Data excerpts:
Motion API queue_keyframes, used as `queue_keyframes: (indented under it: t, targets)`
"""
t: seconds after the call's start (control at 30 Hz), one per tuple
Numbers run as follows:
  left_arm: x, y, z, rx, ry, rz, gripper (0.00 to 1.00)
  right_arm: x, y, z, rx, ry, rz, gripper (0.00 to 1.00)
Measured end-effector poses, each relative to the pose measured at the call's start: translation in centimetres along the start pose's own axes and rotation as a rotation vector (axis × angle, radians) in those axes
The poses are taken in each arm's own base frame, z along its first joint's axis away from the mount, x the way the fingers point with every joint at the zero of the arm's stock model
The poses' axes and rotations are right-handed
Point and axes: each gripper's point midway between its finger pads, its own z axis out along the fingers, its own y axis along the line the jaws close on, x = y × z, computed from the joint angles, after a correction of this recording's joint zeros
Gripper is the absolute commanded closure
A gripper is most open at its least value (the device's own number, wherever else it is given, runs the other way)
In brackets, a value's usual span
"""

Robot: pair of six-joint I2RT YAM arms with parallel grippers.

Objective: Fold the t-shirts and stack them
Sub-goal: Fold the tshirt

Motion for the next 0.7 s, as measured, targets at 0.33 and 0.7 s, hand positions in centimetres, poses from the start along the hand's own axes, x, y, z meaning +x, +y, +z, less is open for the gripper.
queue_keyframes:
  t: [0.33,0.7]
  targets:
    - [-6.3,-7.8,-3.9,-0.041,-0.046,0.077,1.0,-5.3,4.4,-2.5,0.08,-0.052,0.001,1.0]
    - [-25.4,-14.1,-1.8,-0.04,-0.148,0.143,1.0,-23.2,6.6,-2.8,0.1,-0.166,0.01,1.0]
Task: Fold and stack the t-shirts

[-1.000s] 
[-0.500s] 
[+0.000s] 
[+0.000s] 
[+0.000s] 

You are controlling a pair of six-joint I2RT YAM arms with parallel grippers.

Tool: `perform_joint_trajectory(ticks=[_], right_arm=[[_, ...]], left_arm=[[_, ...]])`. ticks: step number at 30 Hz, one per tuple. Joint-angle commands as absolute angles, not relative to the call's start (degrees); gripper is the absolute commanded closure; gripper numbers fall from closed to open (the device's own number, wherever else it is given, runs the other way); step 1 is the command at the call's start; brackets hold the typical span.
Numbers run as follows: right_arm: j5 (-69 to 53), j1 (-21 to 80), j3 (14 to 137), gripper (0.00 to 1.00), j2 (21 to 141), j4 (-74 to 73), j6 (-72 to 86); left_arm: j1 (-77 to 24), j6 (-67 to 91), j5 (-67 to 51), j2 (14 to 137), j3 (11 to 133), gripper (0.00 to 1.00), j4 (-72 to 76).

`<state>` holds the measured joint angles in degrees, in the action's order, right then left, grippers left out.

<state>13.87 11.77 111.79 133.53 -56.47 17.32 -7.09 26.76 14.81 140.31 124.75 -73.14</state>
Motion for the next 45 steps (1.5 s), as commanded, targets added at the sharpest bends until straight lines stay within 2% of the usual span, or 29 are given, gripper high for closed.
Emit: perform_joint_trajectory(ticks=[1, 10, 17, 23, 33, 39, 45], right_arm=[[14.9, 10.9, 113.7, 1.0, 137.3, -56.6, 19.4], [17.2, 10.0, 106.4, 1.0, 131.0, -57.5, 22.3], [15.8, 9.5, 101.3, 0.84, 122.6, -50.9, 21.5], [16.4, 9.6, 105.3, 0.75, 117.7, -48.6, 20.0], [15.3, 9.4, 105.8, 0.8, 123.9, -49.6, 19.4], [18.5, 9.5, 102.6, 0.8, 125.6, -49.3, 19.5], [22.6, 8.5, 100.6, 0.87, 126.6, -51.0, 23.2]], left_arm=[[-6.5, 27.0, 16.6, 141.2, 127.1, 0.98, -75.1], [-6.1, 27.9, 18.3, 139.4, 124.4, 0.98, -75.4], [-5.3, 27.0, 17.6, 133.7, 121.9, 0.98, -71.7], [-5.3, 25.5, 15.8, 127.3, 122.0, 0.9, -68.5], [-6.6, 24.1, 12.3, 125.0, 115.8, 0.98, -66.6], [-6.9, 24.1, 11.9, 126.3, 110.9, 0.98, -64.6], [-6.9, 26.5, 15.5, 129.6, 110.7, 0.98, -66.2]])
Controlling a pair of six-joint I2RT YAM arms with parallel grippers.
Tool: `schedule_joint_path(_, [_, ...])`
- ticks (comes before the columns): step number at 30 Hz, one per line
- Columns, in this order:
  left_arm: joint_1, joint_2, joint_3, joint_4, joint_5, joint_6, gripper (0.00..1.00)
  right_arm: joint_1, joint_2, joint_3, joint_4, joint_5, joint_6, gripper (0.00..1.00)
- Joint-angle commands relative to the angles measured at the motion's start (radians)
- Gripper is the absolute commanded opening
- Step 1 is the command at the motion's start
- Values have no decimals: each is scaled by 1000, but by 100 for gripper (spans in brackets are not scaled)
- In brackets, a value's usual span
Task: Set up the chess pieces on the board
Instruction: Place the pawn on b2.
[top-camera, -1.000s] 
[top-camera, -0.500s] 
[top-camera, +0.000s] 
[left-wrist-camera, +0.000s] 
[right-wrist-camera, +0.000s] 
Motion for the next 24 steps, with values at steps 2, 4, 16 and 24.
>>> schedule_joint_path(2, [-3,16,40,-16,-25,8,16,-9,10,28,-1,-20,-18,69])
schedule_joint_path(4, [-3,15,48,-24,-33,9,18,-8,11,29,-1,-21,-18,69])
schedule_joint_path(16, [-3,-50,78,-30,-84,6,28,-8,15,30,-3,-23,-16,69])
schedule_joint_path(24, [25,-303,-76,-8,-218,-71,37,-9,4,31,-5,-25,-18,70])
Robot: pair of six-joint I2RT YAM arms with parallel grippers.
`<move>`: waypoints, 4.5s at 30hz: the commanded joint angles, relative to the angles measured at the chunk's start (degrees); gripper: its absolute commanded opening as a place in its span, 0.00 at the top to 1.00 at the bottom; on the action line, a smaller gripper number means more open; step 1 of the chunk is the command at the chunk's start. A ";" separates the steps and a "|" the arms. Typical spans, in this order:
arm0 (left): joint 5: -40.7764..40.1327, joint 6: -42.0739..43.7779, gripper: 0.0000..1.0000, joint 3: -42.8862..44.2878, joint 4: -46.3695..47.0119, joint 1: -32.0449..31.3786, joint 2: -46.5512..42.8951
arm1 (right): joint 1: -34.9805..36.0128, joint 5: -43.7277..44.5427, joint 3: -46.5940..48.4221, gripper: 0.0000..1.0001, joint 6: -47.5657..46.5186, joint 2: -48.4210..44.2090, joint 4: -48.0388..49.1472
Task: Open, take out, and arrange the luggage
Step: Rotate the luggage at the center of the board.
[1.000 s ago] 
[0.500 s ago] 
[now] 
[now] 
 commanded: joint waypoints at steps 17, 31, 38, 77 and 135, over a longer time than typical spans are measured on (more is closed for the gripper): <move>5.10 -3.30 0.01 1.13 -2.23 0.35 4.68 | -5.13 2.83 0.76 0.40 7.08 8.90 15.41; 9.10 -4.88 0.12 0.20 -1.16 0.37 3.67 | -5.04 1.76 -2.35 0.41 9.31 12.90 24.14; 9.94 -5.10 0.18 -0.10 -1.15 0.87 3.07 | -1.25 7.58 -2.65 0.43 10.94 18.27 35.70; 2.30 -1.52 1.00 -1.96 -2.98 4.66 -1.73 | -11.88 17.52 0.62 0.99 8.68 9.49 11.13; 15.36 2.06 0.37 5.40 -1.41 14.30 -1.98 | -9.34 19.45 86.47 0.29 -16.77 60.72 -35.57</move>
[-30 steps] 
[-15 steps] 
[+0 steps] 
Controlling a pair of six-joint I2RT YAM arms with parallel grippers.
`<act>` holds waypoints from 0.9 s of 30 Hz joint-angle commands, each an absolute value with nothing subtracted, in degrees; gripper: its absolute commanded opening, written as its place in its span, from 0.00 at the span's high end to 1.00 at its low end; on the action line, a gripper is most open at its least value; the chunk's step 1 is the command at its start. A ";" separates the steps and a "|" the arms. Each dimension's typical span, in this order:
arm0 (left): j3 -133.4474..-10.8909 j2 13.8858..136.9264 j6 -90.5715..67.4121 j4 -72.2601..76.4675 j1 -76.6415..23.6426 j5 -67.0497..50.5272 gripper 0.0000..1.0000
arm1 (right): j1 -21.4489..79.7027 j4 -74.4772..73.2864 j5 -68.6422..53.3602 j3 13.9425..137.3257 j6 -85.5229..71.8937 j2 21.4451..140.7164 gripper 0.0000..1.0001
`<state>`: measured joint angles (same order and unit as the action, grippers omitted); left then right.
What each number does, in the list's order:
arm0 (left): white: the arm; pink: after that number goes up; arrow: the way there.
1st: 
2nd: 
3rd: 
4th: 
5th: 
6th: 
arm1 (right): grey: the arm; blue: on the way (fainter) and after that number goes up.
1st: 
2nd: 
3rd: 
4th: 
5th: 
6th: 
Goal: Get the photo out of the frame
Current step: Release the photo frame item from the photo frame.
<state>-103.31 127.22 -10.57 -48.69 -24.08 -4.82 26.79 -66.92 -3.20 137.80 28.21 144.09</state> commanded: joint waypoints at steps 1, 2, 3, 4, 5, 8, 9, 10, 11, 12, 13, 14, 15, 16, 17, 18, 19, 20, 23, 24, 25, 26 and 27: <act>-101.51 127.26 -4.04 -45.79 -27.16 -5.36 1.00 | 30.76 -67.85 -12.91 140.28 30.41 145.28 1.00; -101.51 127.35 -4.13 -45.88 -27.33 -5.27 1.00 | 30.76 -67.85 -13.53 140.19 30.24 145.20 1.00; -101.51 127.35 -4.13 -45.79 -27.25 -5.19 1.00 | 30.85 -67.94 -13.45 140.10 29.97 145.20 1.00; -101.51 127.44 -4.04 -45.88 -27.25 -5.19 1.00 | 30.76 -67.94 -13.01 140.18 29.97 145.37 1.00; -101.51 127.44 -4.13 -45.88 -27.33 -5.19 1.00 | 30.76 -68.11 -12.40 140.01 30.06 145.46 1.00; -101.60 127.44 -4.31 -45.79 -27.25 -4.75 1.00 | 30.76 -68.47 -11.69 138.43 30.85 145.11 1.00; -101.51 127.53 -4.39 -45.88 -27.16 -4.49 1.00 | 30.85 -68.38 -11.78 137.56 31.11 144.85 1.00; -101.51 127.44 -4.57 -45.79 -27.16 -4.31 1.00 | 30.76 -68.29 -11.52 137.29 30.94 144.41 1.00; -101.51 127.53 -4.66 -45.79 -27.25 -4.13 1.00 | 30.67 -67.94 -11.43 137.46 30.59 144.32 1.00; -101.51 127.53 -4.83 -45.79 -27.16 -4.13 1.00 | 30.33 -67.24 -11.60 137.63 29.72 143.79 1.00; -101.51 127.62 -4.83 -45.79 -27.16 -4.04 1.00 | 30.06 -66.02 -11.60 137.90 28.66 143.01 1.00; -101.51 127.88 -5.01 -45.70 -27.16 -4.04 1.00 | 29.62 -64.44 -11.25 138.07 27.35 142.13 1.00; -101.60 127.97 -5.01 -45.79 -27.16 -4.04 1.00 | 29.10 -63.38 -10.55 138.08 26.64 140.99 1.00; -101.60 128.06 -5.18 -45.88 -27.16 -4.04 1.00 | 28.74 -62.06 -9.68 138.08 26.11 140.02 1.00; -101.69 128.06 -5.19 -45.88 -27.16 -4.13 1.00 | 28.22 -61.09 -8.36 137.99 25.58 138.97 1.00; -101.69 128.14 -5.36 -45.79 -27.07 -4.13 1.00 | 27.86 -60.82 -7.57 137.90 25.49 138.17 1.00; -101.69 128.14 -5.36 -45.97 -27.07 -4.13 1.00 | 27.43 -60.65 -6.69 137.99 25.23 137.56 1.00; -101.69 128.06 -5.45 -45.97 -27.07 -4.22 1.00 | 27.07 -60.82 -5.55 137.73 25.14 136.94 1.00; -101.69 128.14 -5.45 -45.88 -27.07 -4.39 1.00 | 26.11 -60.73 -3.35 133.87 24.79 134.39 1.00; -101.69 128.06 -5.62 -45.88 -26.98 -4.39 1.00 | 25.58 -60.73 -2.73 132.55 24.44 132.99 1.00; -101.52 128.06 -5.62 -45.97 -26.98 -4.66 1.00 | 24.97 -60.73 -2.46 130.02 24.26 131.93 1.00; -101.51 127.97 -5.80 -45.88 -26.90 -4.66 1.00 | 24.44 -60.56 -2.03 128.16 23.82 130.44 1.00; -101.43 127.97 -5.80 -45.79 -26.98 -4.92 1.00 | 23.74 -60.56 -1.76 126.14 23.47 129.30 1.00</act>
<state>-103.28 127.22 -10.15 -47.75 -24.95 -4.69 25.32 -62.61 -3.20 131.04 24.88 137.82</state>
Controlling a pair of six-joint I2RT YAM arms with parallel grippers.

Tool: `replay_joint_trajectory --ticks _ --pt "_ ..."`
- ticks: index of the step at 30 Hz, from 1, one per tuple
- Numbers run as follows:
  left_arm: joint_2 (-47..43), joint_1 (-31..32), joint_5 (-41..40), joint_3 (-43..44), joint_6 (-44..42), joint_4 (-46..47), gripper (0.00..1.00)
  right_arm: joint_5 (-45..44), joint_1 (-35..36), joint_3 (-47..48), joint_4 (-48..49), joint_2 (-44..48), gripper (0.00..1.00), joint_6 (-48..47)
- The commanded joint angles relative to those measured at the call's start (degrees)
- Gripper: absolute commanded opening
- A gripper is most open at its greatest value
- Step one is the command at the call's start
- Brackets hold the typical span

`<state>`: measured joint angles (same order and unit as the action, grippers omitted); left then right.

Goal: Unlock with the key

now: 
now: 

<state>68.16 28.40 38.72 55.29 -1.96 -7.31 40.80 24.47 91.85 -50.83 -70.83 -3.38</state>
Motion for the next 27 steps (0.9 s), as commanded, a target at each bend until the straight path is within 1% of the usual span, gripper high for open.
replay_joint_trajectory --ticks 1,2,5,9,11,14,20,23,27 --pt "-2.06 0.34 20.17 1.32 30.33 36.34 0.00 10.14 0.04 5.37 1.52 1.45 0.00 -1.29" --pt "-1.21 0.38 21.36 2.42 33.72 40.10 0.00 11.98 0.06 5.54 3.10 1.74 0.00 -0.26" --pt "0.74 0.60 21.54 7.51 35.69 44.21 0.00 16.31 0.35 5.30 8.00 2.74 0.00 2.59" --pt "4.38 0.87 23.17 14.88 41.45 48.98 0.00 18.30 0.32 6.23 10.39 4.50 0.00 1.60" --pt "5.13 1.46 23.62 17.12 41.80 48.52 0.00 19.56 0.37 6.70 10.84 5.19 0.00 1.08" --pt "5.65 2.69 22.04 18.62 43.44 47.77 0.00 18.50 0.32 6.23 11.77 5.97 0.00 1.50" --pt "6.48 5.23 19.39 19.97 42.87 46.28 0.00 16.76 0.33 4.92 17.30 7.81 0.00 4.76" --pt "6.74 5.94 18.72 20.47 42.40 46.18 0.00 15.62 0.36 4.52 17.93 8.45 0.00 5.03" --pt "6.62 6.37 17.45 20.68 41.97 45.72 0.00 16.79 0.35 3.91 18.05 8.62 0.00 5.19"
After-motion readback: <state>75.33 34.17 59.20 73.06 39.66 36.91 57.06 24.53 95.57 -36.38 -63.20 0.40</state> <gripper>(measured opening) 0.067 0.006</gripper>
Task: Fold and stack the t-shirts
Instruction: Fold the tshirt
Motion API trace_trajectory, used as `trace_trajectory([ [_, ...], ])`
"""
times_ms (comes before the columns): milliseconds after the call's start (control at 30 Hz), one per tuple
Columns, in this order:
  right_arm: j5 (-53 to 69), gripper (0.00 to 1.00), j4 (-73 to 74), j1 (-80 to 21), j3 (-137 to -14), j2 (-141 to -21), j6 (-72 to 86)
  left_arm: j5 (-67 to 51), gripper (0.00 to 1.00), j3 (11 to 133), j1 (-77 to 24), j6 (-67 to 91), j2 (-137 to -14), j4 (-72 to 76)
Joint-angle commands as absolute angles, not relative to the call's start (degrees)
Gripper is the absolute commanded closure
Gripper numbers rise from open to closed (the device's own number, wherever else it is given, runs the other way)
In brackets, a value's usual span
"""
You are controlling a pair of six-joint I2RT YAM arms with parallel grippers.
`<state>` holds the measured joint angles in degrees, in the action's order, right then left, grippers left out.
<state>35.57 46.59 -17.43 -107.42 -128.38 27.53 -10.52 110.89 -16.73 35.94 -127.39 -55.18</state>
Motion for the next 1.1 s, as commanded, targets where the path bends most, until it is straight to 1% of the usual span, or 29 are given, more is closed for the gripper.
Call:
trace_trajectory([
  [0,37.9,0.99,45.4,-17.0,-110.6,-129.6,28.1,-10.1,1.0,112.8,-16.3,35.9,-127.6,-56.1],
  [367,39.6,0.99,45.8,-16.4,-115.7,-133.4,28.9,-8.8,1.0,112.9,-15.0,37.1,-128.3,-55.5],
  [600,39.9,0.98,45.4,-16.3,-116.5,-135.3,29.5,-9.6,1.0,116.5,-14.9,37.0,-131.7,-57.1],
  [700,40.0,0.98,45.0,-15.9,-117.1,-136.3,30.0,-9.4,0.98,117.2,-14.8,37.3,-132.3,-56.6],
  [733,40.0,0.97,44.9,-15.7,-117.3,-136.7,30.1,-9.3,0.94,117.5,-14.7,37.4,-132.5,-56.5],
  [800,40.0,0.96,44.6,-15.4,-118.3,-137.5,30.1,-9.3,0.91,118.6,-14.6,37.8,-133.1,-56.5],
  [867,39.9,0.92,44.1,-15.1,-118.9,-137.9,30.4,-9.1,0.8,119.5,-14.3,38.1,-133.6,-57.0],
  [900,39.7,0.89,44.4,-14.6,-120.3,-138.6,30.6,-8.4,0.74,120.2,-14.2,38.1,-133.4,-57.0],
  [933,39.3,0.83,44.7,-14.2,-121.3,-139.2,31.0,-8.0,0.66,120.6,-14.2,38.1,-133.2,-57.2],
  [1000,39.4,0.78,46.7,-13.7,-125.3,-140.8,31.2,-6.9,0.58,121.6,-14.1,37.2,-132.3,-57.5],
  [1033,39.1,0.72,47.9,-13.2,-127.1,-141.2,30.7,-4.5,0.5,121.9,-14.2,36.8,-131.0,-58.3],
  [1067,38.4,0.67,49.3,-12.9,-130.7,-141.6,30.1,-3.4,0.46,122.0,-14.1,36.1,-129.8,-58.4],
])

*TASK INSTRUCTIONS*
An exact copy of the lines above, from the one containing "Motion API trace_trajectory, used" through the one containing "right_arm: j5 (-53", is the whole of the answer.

*SOLUTION TO THIS PROBLEM*
Motion API trace_trajectory, used as `trace_trajectory([ [_, ...], ])`
"""
times_ms (comes before the columns): milliseconds after the call's start (control at 30 Hz), one per tuple
Columns, in this order:
  right_arm: j5 (-53 to 69), gripper (0.00 to 1.00), j4 (-73 to 74), j1 (-80 to 21), j3 (-137 to -14), j2 (-141 to -21), j6 (-72 to 86)

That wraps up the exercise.